Your answer should be the data below, reproduced with nothing changed.

%%

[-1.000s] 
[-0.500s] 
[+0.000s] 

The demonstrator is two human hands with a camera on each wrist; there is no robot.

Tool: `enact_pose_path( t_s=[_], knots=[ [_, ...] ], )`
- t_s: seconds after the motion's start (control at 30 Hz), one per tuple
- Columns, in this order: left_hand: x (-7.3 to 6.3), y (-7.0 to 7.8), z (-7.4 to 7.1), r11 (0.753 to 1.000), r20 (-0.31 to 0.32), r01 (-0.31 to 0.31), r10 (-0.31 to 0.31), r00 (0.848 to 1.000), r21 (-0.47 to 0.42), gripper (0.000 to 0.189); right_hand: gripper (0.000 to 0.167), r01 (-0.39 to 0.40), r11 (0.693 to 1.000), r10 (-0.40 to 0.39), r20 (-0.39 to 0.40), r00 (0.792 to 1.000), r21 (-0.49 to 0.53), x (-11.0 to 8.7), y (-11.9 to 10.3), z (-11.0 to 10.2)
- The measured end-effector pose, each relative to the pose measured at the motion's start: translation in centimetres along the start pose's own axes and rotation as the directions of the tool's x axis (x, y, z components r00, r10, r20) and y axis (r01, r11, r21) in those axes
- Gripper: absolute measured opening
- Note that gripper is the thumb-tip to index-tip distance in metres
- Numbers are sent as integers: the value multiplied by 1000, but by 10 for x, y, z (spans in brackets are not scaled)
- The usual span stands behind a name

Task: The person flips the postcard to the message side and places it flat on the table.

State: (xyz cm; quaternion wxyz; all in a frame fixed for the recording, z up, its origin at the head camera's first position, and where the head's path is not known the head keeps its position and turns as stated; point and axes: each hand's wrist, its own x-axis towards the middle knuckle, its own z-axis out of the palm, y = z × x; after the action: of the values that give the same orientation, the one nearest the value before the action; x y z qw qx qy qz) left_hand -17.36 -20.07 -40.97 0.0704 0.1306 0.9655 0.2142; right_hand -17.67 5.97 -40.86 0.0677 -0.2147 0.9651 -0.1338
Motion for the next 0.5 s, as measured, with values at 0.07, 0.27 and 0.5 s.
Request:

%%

_Solution to this problem_
[-1.000s] 
[-0.500s] 
[+0.000s] 

The demonstrator is two human hands with a camera on each wrist; there is no robot.

Tool: `enact_pose_path( t_s=[_], knots=[ [_, ...] ], )`
- t_s: seconds after the motion's start (control at 30 Hz), one per tuple
- Columns, in this order: left_hand: x (-7.3 to 6.3), y (-7.0 to 7.8), z (-7.4 to 7.1), r11 (0.753 to 1.000), r20 (-0.31 to 0.32), r01 (-0.31 to 0.31), r10 (-0.31 to 0.31), r00 (0.848 to 1.000), r21 (-0.47 to 0.42), gripper (0.000 to 0.189); right_hand: gripper (0.000 to 0.167), r01 (-0.39 to 0.40), r11 (0.693 to 1.000), r10 (-0.40 to 0.39), r20 (-0.39 to 0.40), r00 (0.792 to 1.000), r21 (-0.49 to 0.53), x (-11.0 to 8.7), y (-11.9 to 10.3), z (-11.0 to 10.2)
- The measured end-effector pose, each relative to the pose measured at the motion's start: translation in centimetres along the start pose's own axes and rotation as the directions of the tool's x axis (x, y, z components r00, r10, r20) and y axis (r01, r11, r21) in those axes
- Gripper: absolute measured opening
- Note that gripper is the thumb-tip to index-tip distance in metres
- Numbers are sent as integers: the value multiplied by 1000, but by 10 for x, y, z (spans in brackets are not scaled)
- The usual span stands behind a name

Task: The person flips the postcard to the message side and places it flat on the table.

State: (xyz cm; quaternion wxyz; all in a frame fixed for the recording, z up, its origin at the head camera's first position, and where the head's path is not known the head keeps its position and turns as stated; point and axes: each hand's wrist, its own x-axis towards the middle knuckle, its own z-axis out of the palm, y = z × x; after the action: of the values that give the same orientation, the one nearest the value before the action; x y z qw qx qy qz) left_hand -17.36 -20.07 -40.97 0.0704 0.1306 0.9655 0.2142; right_hand -17.67 5.97 -40.86 0.0677 -0.2147 0.9651 -0.1338
Motion for the next 0.5 s, as measured, with values at 0.07, 0.27 and 0.5 s.
Request:

The answer has been fully stated.